The slowdown is largely due to the increased military spending to fund the Ukraine campaign. Russian government spending has jumped more than two-thirds since the start of the Ukraine offensive, with military expenditure accounting for almost nine percent of GDP. This has helped Moscow avoid the predicted collapse of its economy due to Western sanctions but has led to a spike in inflation.

Inflation and Interest Rates

The bank is now gradually trimming interest rates from a two-decade high of 21 percent. However, inflation is still running above eight percent, which is more than twice the government’s official target. The bank has warned that price rises may remain stubborn in the coming months, particularly due to higher petrol prices resulting from Ukrainian attacks on Russian refineries.

Impact on Businesses and Public Finances

Businesses have been clamoring for the central bank to cut borrowing rates, which they say are hobbling the economy and thwarting investment. Russia’s public finances have also been strained by the steep outlays on the Ukraine offensive and weak oil prices, which are crucial to the national economy. The government posted a deficit of around $50 billion in the first eight months of the year, which is three times more than at the same stage in 2024.

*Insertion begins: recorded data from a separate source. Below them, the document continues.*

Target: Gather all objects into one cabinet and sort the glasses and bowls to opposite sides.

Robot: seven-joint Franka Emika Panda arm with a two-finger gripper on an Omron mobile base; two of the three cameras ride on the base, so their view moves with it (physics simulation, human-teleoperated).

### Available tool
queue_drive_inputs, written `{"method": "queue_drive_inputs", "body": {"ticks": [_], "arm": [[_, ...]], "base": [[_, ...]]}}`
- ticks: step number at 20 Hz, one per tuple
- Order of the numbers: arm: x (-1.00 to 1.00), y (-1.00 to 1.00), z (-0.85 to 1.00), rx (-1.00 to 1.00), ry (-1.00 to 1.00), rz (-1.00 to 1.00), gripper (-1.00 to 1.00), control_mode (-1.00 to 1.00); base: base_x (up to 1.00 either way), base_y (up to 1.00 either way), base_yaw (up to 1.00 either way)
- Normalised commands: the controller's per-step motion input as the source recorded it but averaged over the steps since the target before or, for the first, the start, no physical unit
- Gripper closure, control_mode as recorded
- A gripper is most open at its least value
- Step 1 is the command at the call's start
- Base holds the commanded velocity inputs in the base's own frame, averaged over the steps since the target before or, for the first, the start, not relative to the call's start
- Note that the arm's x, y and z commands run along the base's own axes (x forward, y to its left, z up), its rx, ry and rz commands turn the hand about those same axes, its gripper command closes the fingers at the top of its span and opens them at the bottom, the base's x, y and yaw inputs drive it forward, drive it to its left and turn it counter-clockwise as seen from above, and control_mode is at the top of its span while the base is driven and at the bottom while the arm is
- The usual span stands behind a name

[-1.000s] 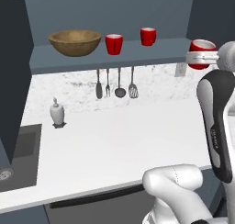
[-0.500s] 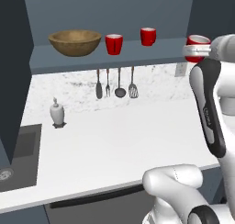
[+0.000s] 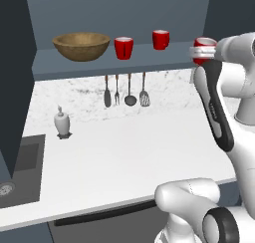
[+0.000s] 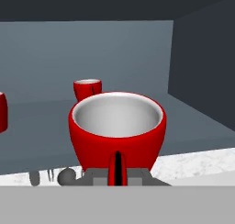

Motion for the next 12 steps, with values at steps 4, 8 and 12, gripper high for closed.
{"method": "queue_drive_inputs", "body": {"ticks": [4,8,12], "arm": [[0.85,0.0,-0.21,0.0,0.0,0.0,1.0,-1.0],[0.87,0.0,-0.22,0.0,0.0,0.0,1.0,-1.0],[0.87,0.0,-0.16,0.0,0.0,0.0,1.0,-1.0]], "base": [[0.0,0.0,0.0],[0.0,0.0,0.0],[0.0,0.0,0.0]]}}
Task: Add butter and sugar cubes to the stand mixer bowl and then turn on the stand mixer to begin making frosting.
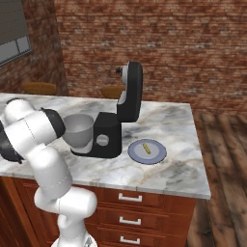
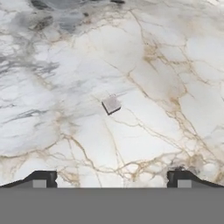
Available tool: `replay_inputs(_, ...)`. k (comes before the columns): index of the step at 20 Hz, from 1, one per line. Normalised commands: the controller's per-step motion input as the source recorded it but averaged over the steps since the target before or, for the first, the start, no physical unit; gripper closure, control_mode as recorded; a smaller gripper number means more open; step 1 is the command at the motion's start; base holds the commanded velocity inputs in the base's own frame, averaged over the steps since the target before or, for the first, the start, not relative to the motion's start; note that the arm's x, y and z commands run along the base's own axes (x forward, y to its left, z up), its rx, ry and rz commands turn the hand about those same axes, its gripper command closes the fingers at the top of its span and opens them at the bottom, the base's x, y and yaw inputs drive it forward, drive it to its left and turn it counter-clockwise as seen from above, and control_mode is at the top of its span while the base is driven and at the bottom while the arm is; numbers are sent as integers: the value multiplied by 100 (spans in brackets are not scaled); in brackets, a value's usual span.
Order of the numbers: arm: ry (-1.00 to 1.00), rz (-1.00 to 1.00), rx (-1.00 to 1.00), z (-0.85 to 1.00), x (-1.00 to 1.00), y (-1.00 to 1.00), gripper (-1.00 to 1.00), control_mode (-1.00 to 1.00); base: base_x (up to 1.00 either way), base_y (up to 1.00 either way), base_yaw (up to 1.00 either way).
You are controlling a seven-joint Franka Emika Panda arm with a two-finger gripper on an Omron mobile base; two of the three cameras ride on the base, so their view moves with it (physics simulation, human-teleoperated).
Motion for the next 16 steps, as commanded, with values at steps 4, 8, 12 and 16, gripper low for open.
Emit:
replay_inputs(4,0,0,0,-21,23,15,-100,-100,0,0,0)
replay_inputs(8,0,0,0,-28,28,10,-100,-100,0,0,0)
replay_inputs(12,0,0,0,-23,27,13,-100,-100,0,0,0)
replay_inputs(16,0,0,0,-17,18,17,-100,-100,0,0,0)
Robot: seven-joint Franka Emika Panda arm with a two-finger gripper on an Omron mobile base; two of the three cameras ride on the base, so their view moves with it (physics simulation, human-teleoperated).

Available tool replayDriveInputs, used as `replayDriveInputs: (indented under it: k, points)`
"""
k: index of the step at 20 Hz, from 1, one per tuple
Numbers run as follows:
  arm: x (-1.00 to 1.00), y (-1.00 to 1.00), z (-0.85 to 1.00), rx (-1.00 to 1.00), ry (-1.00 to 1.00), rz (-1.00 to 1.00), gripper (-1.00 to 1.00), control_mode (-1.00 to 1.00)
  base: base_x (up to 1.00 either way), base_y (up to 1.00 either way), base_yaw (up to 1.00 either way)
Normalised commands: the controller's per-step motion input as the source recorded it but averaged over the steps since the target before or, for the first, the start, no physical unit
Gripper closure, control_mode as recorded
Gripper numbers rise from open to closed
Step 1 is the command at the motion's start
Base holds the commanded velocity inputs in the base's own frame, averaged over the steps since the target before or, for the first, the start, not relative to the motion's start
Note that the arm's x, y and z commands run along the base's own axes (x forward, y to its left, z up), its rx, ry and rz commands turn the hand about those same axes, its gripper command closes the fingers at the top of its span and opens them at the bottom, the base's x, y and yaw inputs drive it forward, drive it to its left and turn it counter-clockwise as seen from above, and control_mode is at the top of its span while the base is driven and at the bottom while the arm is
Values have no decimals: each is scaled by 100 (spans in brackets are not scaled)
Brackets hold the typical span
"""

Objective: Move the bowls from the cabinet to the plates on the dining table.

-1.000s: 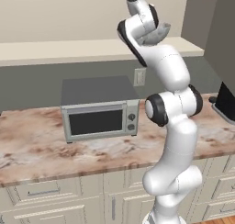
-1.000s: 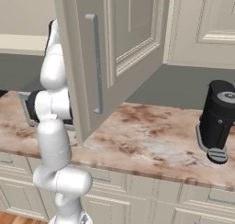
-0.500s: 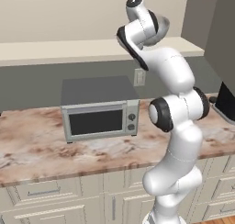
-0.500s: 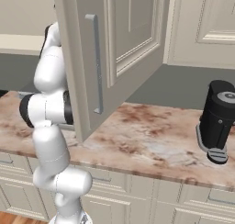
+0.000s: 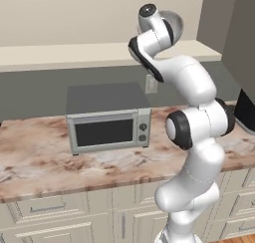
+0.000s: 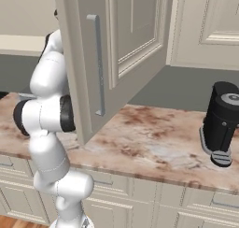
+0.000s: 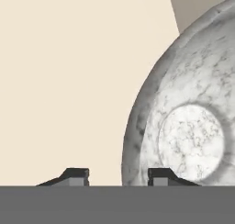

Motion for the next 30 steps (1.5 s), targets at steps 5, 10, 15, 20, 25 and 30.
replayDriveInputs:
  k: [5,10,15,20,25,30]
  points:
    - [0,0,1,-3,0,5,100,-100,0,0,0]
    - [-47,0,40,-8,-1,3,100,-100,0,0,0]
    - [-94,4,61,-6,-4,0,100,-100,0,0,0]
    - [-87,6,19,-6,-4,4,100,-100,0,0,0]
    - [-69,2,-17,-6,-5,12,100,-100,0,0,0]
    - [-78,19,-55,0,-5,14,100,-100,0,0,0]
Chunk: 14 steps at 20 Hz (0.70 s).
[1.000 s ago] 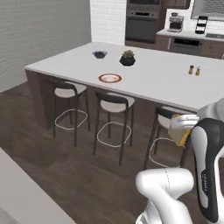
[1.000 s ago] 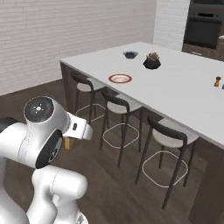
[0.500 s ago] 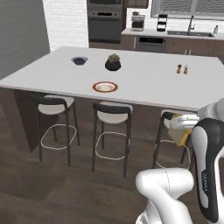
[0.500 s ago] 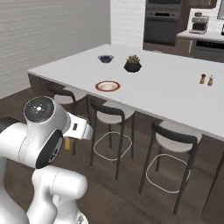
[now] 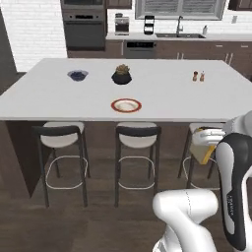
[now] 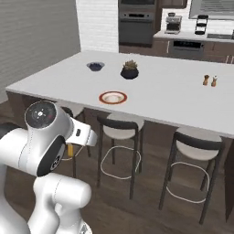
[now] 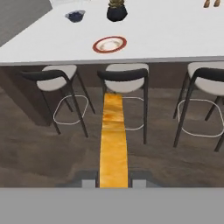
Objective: Start the toaster. Once the lever pops up, take the bread to the plate on the dining counter.
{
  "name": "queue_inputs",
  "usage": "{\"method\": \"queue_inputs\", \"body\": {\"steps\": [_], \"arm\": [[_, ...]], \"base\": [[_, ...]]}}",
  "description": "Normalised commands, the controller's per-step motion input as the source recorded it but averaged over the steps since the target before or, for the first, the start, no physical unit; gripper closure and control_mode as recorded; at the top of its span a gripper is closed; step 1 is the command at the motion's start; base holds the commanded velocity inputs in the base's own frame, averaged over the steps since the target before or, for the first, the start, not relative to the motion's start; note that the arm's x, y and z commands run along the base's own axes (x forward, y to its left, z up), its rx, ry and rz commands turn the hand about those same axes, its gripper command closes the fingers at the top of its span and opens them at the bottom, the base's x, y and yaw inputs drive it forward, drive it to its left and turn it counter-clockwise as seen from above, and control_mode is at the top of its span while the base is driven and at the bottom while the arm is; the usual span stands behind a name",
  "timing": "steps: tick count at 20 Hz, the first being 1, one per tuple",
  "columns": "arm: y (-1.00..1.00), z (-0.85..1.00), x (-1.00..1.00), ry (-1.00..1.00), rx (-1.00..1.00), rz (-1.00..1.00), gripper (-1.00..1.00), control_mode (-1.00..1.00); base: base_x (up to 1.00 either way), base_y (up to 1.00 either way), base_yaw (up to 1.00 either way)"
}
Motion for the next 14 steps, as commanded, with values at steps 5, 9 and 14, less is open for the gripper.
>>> {"method": "queue_inputs", "body": {"steps": [5, 9, 14], "arm": [[0.00, 0.00, 0.00, 0.00, 0.00, 0.00, 1.00, 1.00], [0.00, 0.00, 0.00, 0.00, 0.00, 0.00, 1.00, 1.00], [0.00, 0.00, 0.00, 0.00, 0.00, 0.00, 1.00, 1.00]], "base": [[0.89, 1.00, -0.40], [0.94, 1.00, -0.38], [0.96, 0.79, -0.31]]}}
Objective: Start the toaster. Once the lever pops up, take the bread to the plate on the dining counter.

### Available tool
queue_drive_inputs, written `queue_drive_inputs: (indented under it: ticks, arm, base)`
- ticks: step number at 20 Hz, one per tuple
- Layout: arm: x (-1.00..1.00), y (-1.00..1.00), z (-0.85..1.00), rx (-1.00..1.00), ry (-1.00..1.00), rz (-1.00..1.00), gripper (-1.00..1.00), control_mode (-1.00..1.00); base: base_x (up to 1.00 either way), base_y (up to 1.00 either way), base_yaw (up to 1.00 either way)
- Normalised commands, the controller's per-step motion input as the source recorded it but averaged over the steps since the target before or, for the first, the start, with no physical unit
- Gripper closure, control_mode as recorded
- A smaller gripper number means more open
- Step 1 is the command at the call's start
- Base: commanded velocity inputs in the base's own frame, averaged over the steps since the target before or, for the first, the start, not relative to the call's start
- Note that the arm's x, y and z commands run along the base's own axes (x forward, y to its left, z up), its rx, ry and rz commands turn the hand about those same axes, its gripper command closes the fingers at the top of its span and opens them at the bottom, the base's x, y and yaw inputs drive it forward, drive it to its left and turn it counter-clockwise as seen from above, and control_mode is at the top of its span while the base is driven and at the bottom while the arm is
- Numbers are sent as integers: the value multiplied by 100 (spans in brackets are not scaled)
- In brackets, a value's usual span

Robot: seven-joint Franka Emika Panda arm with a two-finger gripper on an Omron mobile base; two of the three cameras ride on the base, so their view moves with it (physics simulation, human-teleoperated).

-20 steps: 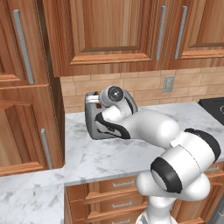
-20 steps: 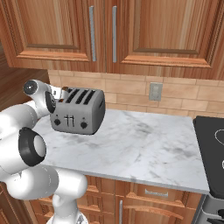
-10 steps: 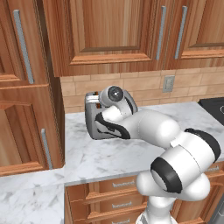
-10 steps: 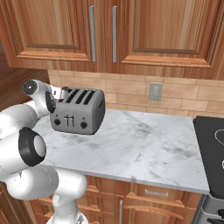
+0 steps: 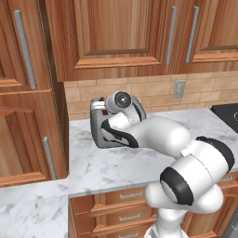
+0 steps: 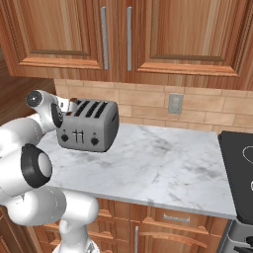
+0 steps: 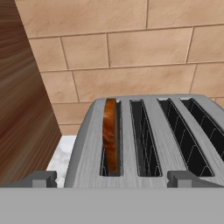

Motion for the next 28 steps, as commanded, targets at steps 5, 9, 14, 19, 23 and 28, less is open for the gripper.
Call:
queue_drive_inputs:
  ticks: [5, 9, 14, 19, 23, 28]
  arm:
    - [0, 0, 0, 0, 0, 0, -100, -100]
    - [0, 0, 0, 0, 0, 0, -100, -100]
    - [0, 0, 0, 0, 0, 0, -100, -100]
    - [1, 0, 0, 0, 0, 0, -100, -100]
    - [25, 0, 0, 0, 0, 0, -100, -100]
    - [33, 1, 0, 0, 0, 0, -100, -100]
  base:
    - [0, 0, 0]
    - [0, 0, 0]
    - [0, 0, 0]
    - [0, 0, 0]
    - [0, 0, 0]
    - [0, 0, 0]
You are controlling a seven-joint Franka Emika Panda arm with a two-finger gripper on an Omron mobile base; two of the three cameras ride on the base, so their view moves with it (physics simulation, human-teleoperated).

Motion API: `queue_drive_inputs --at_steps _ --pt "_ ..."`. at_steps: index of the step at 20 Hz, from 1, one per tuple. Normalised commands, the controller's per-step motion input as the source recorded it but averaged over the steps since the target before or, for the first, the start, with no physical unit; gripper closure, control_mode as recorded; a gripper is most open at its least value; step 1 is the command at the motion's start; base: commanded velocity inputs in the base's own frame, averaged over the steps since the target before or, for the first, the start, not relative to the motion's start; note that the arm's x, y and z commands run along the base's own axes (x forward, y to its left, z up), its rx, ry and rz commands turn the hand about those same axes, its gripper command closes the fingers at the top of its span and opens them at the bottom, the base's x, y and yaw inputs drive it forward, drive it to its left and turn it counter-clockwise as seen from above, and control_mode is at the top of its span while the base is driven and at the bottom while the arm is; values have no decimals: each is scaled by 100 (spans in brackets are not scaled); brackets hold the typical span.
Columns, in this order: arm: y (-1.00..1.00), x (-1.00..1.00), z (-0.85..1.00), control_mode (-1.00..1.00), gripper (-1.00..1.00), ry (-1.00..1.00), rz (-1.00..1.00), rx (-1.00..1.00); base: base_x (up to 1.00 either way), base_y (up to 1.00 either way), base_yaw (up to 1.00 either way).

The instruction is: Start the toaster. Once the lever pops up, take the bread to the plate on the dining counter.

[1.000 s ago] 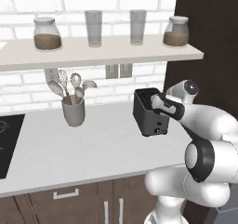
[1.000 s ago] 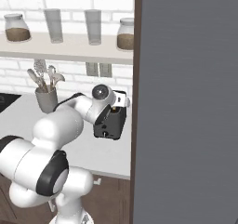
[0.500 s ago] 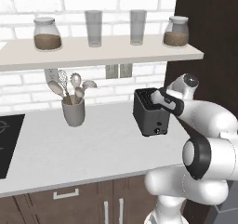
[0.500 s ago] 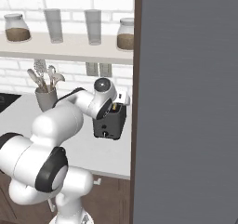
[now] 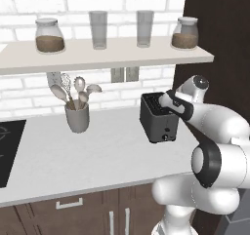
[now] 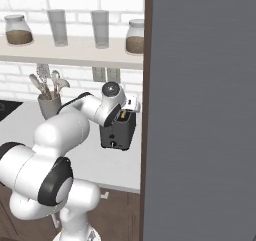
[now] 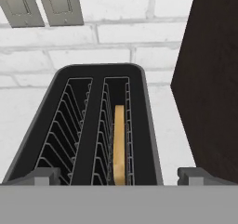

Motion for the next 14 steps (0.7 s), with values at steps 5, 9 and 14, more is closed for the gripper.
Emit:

International Efforts to Exacerbate the Shortfall

Kyiv and Washington are trying to cut off Russia’s earnings from energy exports to exacerbate the shortfall. US President Donald Trump has hiked tariffs on India over its purchases of Russian oil and has threatened to hit China with a similar move. This could further strain Russia’s economy and exacerbate the economic slowdown.

Conclusion

In conclusion, Russia’s economy is facing a significant slowdown due to the Ukraine offensive and increased military spending. The central bank’s decision to cut interest rates is a step towards stimulating the economy, but the high inflation rate remains a major concern. The international efforts to cut off Russia’s energy exports could further exacerbate the economic slowdown, making it challenging for the country to achieve a balanced growth path.